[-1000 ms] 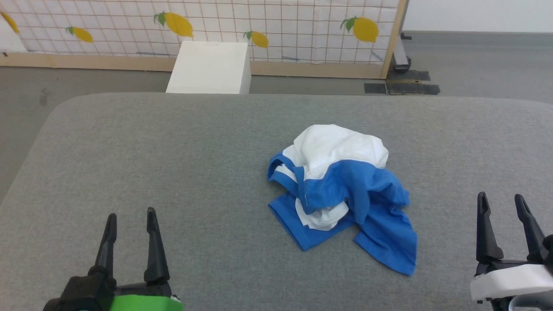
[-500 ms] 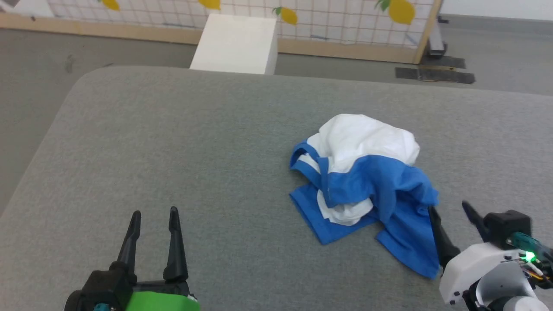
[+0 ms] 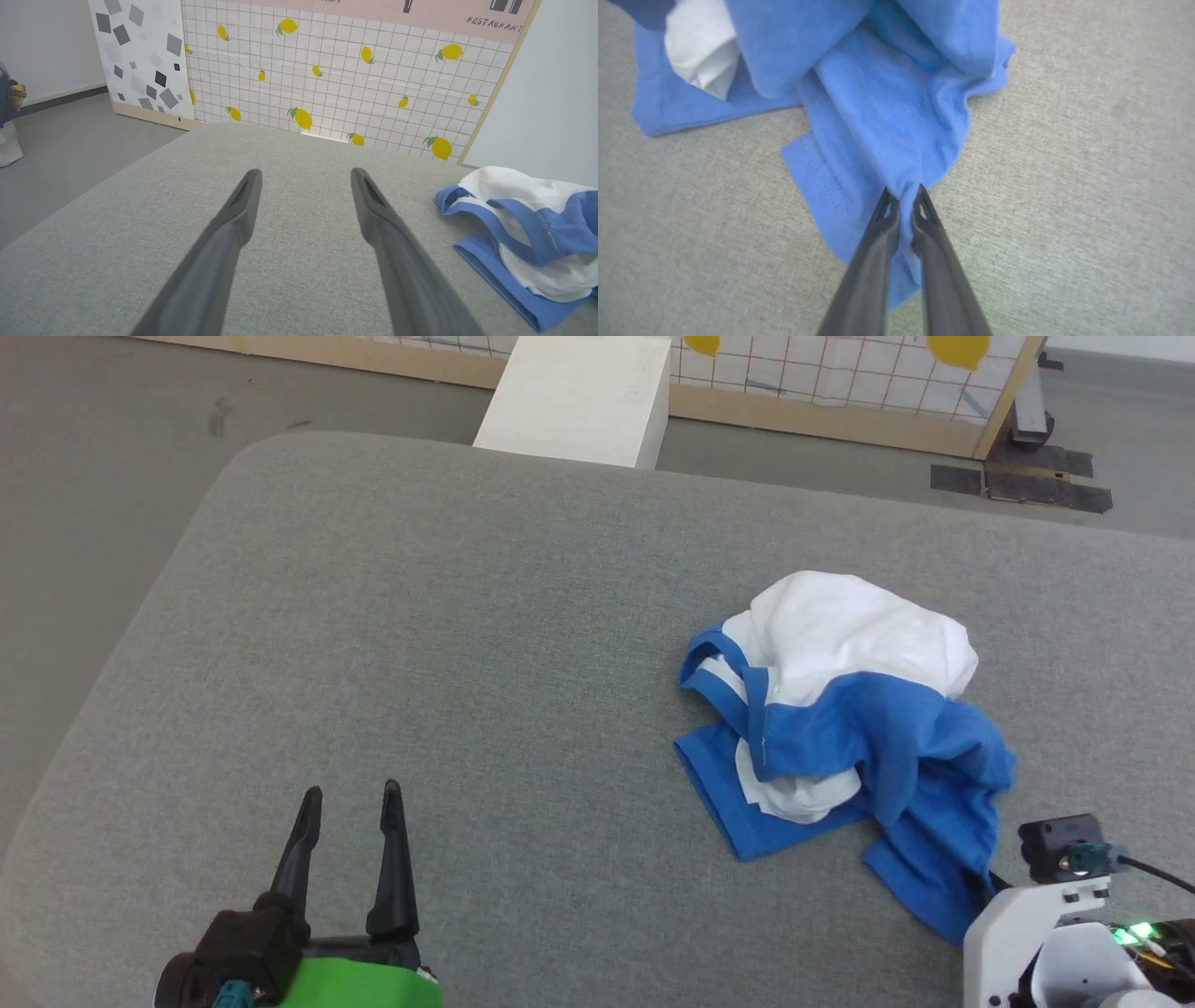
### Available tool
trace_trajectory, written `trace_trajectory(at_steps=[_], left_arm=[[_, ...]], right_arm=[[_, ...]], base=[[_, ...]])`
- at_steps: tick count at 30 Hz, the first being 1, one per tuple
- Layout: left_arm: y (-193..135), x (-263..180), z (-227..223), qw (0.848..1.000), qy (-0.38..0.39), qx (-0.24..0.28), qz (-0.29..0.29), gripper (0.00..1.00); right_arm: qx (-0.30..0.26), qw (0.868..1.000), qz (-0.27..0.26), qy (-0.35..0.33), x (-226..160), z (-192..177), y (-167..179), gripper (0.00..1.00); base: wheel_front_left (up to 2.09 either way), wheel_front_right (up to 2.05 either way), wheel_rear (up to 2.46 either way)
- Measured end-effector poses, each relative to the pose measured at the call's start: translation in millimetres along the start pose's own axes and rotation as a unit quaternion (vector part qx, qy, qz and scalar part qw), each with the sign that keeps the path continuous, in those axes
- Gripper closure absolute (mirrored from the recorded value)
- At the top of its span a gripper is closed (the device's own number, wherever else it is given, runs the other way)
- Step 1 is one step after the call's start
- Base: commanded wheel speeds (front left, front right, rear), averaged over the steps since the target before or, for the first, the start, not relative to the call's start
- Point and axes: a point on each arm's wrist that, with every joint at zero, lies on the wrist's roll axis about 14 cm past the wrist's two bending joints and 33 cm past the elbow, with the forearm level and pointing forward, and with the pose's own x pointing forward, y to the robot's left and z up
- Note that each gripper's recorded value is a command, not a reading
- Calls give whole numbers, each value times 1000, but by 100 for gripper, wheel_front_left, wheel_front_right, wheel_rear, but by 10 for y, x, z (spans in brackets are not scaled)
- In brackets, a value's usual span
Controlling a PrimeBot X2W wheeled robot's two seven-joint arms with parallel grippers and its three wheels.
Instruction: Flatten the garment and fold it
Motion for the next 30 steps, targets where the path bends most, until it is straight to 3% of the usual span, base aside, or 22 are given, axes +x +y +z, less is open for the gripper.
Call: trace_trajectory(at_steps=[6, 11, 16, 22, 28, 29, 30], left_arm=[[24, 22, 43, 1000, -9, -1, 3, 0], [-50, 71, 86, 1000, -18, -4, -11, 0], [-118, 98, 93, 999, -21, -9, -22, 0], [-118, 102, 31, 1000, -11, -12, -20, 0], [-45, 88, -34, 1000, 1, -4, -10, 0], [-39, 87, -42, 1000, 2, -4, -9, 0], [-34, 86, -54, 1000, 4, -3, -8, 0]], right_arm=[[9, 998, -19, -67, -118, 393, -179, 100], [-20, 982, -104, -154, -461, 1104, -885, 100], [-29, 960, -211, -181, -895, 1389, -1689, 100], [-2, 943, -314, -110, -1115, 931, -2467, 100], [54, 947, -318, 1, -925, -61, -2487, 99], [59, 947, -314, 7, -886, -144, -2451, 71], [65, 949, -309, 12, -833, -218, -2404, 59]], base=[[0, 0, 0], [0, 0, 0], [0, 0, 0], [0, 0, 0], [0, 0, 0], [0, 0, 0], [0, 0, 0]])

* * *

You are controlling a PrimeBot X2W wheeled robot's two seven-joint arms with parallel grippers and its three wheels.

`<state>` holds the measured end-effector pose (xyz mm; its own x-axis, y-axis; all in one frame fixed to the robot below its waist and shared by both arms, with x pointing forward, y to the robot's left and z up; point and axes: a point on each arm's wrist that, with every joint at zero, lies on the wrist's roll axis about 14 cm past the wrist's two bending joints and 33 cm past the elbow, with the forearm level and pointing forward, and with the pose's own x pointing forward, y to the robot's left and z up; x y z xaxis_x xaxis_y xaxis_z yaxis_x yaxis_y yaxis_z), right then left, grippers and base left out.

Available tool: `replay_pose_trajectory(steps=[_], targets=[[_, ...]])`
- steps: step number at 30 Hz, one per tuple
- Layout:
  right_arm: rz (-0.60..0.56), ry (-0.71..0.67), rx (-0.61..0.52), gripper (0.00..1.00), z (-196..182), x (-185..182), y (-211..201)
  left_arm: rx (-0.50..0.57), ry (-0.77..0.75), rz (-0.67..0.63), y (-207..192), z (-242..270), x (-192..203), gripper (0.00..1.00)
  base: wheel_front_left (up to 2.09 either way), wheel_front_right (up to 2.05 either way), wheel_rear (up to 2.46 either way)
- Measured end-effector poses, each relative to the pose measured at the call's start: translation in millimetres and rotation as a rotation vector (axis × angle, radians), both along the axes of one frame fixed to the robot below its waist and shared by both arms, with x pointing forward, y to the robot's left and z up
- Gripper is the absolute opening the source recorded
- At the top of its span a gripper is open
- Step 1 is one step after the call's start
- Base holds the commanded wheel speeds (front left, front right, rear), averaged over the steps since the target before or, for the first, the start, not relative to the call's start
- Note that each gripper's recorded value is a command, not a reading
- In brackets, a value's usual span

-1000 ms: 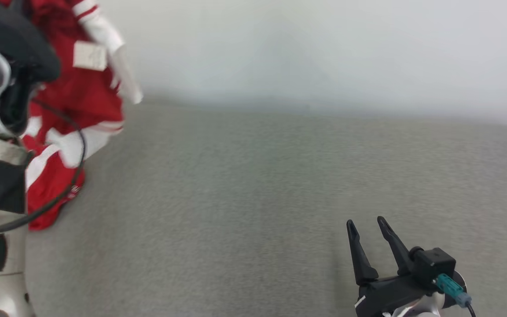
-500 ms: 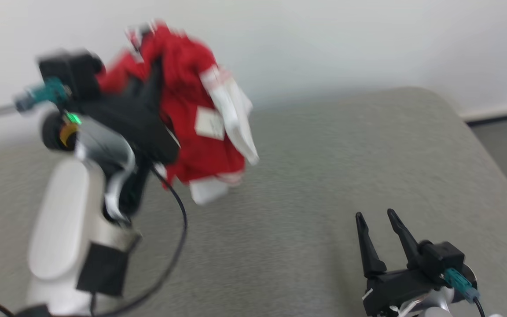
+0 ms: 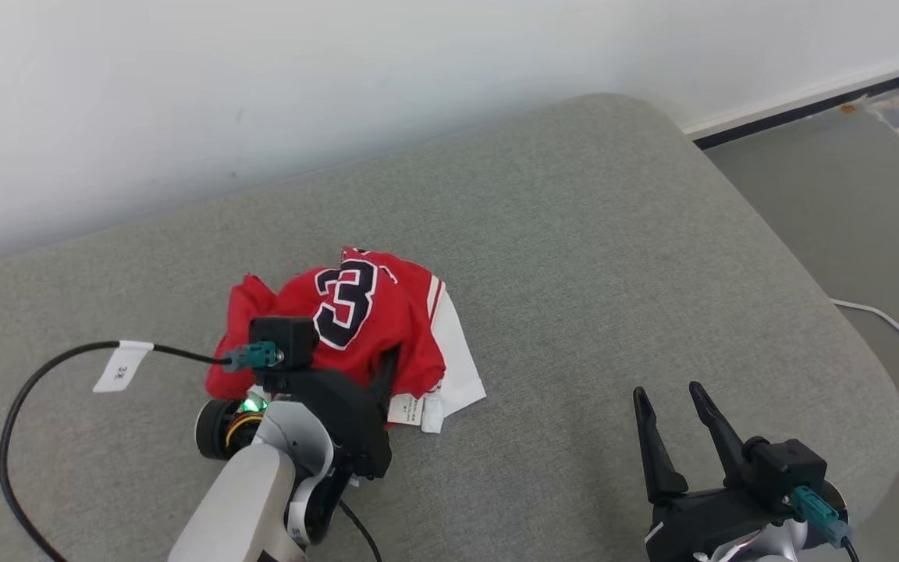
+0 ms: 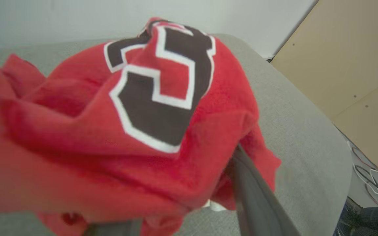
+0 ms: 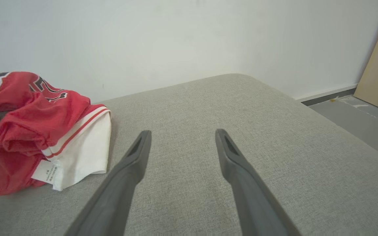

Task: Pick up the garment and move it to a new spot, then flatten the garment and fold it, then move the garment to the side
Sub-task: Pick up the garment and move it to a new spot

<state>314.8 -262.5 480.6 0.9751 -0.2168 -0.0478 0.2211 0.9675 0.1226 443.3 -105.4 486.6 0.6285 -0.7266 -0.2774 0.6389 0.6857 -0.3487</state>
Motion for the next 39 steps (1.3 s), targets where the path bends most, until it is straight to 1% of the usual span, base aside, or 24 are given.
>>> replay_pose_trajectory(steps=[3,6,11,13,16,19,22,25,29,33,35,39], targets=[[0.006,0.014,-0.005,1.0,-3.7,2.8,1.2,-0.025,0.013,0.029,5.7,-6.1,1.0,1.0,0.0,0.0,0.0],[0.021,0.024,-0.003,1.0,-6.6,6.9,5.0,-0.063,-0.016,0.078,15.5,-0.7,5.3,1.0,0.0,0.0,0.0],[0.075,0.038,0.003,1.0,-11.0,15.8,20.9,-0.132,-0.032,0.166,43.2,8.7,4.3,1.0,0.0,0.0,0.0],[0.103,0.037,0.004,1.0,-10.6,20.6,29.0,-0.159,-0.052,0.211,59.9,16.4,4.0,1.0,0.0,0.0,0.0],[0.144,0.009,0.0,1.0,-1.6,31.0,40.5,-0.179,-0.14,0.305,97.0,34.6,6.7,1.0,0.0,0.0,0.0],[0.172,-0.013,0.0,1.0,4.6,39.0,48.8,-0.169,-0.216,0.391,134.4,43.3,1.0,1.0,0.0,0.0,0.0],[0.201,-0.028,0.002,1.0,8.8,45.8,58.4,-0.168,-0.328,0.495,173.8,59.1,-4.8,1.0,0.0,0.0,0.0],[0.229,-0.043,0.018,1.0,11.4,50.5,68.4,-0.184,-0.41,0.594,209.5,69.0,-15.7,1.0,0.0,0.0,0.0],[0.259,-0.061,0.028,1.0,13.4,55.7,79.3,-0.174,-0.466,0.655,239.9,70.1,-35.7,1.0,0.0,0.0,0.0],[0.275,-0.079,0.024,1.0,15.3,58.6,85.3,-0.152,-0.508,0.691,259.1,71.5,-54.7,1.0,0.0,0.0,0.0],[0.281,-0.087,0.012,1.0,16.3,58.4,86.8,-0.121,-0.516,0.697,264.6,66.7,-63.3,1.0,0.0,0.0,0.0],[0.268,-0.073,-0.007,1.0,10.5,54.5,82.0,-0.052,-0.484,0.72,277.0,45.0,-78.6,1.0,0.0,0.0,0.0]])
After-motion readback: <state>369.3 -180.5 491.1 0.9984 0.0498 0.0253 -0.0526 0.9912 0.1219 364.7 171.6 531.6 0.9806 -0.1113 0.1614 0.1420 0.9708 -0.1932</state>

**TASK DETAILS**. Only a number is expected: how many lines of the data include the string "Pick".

**OUTPUT BELOW**. 2